### WHAT IS NEEDED
Within the data below, tally the lines that contain "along" and state only the total.

### INPUT FOR THIS TASK
______
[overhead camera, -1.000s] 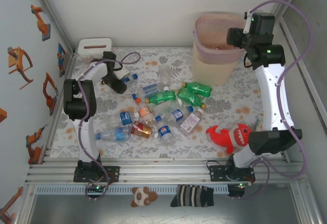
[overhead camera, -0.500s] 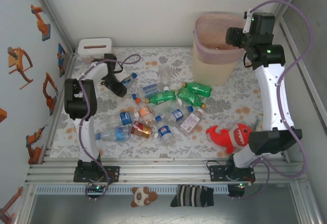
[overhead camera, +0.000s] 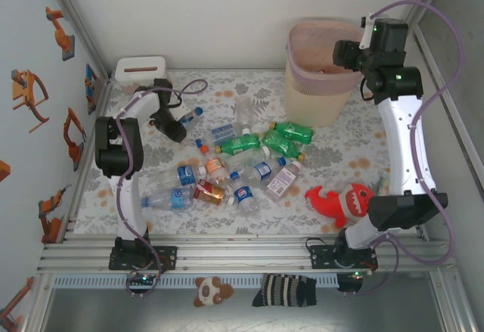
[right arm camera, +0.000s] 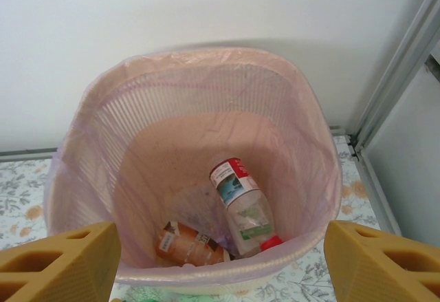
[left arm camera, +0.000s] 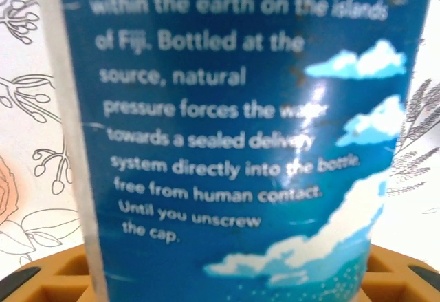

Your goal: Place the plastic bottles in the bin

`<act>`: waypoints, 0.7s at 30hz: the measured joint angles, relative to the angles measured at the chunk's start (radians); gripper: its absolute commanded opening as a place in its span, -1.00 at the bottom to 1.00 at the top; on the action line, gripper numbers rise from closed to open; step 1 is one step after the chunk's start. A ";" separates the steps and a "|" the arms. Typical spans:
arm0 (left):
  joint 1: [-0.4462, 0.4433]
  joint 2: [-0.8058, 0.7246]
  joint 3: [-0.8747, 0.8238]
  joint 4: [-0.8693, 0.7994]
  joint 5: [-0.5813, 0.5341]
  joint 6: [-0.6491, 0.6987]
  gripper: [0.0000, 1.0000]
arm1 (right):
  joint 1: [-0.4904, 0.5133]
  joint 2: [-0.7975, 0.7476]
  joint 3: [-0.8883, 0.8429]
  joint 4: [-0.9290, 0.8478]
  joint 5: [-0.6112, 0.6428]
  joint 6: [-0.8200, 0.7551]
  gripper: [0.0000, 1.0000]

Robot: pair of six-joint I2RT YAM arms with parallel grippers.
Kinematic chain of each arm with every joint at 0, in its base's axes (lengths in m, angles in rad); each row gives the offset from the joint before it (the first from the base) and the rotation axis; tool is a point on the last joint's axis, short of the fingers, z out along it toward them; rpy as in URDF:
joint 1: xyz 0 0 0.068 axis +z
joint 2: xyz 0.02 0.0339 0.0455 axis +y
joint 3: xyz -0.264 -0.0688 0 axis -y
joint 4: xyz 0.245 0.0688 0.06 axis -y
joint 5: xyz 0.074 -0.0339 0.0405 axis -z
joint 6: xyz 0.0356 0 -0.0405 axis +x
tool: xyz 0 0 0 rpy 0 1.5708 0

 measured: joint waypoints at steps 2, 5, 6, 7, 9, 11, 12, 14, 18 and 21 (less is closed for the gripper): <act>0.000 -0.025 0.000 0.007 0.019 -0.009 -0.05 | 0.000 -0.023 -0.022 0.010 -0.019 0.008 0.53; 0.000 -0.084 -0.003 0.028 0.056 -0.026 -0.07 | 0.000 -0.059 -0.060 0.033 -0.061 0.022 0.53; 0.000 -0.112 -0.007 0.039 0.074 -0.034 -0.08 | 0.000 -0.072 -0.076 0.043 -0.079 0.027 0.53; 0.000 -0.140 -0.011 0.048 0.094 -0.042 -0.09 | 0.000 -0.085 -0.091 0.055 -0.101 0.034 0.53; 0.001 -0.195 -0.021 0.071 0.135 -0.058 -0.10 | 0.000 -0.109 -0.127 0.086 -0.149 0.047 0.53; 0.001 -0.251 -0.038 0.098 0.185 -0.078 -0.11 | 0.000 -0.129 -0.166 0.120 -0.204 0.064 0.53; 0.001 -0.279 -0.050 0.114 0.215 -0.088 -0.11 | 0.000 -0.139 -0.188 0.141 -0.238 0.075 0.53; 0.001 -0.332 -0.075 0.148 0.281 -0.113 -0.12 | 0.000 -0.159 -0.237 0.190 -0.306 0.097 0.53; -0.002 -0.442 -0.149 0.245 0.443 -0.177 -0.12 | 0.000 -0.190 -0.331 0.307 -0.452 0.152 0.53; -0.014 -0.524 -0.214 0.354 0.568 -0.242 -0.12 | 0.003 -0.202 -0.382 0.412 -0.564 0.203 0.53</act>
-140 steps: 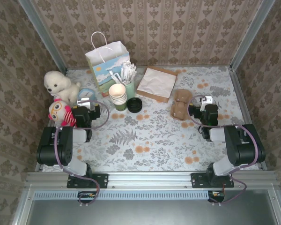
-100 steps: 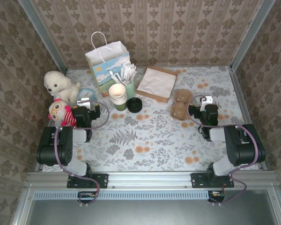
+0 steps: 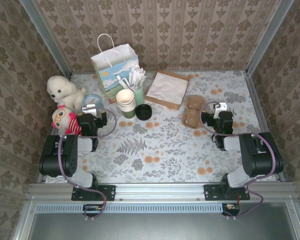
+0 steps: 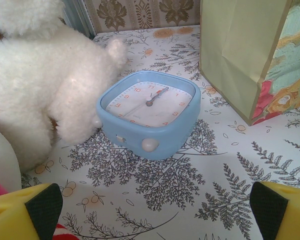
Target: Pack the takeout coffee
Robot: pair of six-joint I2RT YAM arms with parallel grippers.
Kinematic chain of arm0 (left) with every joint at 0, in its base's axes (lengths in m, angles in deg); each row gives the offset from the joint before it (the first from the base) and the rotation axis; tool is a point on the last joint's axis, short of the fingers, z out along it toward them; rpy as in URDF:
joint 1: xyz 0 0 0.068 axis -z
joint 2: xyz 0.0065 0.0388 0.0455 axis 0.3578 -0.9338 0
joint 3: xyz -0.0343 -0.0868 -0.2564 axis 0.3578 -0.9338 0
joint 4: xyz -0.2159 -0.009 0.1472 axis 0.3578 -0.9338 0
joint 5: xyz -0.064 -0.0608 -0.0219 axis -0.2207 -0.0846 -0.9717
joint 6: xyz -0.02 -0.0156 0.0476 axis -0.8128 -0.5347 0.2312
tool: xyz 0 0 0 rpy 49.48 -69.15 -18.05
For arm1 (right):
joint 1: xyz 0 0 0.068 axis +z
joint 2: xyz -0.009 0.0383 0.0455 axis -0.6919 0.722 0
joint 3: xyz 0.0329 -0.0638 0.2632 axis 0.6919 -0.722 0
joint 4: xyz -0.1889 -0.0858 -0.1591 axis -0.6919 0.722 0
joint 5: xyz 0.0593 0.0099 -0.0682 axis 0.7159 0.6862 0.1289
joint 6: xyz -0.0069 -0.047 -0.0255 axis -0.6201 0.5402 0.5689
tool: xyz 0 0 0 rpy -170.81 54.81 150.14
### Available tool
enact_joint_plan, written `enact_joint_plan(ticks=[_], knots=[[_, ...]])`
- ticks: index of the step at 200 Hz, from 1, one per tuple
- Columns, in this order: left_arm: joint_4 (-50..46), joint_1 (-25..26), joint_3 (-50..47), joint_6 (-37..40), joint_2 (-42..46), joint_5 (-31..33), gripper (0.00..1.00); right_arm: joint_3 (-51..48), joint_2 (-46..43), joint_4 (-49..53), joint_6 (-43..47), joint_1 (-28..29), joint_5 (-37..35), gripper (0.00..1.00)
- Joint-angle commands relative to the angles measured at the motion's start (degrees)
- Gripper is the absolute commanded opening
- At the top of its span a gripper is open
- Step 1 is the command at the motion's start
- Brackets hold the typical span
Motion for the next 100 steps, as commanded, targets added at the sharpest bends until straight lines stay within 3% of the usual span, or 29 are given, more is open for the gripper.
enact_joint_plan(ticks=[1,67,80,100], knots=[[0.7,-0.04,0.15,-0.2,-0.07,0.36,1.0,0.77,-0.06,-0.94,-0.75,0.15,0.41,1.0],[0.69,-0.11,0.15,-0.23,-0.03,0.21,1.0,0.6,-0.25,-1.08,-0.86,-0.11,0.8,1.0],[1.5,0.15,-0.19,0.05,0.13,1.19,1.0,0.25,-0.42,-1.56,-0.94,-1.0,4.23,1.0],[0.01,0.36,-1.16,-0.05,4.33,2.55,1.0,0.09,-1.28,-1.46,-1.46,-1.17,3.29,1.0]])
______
### TASK RESULT
2